** Available records **
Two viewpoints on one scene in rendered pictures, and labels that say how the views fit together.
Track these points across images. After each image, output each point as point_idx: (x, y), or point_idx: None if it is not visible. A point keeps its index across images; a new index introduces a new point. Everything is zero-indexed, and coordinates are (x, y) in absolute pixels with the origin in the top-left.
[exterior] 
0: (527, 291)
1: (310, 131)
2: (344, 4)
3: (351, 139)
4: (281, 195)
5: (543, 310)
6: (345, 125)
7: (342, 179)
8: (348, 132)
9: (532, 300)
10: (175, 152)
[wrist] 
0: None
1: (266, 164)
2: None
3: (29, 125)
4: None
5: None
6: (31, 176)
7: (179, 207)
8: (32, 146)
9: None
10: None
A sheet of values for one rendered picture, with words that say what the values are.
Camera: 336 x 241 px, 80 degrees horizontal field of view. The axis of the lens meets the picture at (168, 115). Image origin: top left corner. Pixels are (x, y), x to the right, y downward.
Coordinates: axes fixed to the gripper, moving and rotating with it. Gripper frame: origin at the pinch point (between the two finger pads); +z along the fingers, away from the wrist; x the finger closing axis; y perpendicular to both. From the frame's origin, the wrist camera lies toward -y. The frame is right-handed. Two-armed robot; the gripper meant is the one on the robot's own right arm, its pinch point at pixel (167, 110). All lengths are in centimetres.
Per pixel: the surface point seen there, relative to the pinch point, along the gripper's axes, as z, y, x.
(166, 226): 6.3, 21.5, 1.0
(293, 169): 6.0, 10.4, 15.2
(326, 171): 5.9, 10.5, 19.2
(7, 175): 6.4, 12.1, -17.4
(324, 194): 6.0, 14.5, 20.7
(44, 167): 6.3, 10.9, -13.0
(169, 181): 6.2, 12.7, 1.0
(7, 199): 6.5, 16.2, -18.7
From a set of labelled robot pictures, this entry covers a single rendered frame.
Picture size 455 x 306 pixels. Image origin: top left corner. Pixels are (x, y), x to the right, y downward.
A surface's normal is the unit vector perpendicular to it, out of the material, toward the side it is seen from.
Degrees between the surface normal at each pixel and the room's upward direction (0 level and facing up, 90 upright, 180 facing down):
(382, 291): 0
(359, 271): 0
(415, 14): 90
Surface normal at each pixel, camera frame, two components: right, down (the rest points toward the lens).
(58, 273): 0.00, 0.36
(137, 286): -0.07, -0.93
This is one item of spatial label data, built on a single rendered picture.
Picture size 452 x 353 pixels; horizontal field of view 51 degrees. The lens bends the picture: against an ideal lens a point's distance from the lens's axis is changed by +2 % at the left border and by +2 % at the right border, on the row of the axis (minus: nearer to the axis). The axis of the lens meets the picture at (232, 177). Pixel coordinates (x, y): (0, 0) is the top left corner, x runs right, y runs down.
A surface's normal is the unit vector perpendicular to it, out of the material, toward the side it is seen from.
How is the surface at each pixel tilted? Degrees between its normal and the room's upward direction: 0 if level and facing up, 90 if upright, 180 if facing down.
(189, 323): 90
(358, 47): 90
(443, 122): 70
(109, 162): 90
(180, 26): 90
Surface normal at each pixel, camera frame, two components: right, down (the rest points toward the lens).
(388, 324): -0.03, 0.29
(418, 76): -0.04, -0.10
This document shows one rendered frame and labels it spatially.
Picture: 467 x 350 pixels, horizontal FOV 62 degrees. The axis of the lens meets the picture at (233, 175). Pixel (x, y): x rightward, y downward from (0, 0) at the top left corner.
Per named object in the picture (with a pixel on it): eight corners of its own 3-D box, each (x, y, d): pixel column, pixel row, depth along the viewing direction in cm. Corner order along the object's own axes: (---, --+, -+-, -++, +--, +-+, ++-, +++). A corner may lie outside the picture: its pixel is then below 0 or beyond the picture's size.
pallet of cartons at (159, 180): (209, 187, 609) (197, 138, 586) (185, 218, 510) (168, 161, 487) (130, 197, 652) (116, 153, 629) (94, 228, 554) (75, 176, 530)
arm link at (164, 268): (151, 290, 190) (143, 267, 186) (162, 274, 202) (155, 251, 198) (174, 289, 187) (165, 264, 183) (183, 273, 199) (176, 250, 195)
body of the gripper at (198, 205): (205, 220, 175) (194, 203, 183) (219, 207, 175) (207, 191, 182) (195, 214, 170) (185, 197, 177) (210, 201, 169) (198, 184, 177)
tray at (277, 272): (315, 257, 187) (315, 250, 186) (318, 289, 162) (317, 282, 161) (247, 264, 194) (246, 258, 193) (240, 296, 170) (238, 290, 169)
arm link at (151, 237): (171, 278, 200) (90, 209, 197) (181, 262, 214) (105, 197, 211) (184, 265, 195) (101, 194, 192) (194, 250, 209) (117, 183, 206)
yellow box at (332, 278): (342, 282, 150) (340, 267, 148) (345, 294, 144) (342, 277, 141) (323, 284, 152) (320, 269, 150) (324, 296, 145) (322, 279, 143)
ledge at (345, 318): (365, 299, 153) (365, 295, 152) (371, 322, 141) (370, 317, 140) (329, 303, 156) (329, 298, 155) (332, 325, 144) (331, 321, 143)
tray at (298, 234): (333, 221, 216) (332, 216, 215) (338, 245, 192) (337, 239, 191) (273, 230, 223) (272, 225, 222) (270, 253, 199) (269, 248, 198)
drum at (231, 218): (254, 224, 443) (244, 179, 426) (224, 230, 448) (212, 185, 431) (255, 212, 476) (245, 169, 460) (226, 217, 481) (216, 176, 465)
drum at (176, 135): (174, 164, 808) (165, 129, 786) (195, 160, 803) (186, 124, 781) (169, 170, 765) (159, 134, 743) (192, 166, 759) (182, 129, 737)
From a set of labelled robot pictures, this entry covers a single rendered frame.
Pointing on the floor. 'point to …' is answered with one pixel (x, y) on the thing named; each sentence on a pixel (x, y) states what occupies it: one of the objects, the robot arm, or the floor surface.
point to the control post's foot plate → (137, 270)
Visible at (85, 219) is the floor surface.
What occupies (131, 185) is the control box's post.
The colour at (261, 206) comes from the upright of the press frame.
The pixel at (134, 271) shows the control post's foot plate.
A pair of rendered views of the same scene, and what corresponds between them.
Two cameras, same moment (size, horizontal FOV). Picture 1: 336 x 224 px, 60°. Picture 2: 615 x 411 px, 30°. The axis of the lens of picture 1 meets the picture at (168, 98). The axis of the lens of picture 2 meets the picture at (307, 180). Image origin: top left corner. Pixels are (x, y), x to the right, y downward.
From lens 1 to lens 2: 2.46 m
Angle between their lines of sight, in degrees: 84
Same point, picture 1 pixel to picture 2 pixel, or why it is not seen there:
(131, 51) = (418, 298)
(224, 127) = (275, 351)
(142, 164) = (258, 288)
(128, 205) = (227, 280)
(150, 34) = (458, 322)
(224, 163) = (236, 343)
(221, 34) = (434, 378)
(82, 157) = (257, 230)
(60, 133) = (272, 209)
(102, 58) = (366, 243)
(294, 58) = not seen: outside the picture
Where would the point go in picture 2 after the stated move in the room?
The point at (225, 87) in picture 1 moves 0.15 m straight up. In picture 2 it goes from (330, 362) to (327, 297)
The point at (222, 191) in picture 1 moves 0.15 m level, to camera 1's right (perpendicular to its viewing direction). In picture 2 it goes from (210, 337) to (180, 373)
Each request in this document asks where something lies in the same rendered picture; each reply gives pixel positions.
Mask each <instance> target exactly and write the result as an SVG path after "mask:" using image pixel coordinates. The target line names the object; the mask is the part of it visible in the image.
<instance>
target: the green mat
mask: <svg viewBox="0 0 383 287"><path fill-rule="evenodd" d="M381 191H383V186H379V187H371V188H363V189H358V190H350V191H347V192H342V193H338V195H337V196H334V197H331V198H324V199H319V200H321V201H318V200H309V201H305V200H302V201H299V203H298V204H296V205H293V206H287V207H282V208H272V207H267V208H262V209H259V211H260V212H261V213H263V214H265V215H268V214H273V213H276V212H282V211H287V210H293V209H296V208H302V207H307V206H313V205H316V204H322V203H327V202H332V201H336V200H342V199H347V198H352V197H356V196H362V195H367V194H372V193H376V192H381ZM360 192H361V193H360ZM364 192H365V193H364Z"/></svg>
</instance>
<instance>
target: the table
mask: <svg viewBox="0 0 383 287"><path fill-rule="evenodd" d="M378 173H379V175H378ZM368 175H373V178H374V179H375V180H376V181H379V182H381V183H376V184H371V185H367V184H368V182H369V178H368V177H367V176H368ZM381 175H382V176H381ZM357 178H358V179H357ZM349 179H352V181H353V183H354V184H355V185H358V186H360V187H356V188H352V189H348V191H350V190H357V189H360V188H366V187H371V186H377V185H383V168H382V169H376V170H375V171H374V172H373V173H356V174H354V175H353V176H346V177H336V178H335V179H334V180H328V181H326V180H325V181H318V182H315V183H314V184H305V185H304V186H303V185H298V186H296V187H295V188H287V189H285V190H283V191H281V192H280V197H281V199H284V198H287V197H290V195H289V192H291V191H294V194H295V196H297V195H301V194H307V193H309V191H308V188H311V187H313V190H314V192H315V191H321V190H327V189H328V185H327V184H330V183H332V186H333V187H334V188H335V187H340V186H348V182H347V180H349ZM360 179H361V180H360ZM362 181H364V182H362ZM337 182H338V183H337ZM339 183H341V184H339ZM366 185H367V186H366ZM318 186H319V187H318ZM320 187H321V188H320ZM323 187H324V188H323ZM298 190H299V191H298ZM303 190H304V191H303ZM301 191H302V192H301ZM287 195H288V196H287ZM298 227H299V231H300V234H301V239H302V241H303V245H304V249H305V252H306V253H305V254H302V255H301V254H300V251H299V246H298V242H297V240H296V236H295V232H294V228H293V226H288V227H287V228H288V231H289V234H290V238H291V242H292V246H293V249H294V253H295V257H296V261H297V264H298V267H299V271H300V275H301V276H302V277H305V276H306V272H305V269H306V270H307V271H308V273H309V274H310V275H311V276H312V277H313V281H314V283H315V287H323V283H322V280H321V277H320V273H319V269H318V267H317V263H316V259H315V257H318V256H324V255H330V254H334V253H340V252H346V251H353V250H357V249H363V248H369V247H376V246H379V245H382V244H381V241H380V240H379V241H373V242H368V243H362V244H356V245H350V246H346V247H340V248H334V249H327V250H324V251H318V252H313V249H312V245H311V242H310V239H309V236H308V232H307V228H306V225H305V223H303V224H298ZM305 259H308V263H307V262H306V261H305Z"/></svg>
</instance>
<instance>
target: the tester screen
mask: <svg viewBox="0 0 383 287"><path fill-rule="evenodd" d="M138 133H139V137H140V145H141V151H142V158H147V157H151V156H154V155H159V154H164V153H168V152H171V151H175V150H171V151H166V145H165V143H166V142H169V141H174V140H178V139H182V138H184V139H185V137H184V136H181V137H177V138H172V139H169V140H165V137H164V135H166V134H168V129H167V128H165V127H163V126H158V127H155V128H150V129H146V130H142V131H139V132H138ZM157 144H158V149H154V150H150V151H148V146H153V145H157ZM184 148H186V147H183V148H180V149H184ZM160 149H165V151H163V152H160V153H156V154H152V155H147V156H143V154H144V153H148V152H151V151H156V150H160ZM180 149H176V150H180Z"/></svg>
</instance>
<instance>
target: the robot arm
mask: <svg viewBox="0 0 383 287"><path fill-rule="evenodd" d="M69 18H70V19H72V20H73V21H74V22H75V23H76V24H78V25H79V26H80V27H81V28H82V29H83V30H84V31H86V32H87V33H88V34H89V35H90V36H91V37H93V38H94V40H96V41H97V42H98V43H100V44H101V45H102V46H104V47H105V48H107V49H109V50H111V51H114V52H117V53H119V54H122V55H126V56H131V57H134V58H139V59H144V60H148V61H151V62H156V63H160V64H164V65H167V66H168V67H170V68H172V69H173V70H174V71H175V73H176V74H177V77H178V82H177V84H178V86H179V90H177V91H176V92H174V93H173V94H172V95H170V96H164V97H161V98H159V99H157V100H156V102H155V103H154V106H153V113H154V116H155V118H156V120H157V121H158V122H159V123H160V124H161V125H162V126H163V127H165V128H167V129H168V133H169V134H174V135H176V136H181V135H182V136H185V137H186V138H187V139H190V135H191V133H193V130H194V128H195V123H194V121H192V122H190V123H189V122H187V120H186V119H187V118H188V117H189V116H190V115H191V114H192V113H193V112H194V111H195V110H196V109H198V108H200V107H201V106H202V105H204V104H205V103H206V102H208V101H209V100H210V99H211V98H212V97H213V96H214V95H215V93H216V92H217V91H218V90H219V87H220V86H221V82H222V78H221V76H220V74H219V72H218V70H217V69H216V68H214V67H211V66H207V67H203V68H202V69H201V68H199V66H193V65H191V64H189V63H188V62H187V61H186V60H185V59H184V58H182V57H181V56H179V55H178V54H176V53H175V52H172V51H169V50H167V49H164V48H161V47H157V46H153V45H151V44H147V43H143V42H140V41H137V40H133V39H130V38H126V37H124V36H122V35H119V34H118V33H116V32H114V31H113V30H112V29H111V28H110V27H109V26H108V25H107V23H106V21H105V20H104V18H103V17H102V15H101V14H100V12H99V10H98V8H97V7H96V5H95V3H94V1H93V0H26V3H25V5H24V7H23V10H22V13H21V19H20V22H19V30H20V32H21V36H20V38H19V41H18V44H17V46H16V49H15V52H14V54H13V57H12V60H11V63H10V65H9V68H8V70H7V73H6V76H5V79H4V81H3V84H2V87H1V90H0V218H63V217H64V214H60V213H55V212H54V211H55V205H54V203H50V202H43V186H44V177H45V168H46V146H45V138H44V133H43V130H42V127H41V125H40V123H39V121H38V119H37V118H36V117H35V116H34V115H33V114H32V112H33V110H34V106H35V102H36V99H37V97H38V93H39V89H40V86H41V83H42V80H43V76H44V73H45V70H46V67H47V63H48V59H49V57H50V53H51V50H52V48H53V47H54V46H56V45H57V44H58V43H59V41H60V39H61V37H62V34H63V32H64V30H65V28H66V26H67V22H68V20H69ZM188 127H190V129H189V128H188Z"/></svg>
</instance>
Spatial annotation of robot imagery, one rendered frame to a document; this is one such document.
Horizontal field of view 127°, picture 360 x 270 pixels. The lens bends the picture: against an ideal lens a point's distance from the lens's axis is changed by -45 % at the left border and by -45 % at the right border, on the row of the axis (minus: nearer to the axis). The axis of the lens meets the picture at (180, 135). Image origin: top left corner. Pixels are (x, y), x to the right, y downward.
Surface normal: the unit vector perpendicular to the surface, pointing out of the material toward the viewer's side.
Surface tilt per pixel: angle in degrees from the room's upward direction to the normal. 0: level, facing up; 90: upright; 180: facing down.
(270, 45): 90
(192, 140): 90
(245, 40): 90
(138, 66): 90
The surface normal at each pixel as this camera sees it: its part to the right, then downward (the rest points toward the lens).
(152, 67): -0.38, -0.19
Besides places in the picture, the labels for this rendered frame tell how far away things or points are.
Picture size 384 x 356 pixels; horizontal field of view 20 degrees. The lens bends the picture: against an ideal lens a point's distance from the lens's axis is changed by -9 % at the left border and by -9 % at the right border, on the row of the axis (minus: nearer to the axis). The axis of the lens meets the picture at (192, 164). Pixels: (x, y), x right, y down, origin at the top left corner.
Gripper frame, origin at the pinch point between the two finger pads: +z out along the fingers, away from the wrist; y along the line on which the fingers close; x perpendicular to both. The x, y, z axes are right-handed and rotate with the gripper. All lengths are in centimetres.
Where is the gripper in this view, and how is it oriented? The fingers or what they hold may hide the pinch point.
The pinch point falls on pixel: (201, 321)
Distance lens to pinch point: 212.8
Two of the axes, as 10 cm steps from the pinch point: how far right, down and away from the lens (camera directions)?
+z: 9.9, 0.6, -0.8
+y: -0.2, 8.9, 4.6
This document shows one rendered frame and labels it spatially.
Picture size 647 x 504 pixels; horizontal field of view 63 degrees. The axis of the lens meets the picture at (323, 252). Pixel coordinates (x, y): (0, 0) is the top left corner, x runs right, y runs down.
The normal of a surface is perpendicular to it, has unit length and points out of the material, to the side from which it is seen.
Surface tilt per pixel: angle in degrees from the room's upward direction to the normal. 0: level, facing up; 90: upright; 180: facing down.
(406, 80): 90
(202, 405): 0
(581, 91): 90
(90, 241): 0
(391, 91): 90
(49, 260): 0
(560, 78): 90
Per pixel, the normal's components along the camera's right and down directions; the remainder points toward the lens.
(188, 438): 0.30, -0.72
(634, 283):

** About this exercise **
Word for word, restate the lines above from the line containing "pallet of cartons" through the line containing "arm link at (164, 268): (151, 290, 190)", with both included and nothing else.

** Answer below **
pallet of cartons at (159, 180): (209, 187, 609) (197, 138, 586) (185, 218, 510) (168, 161, 487) (130, 197, 652) (116, 153, 629) (94, 228, 554) (75, 176, 530)
arm link at (164, 268): (151, 290, 190) (143, 267, 186) (162, 274, 202) (155, 251, 198) (174, 289, 187) (165, 264, 183) (183, 273, 199) (176, 250, 195)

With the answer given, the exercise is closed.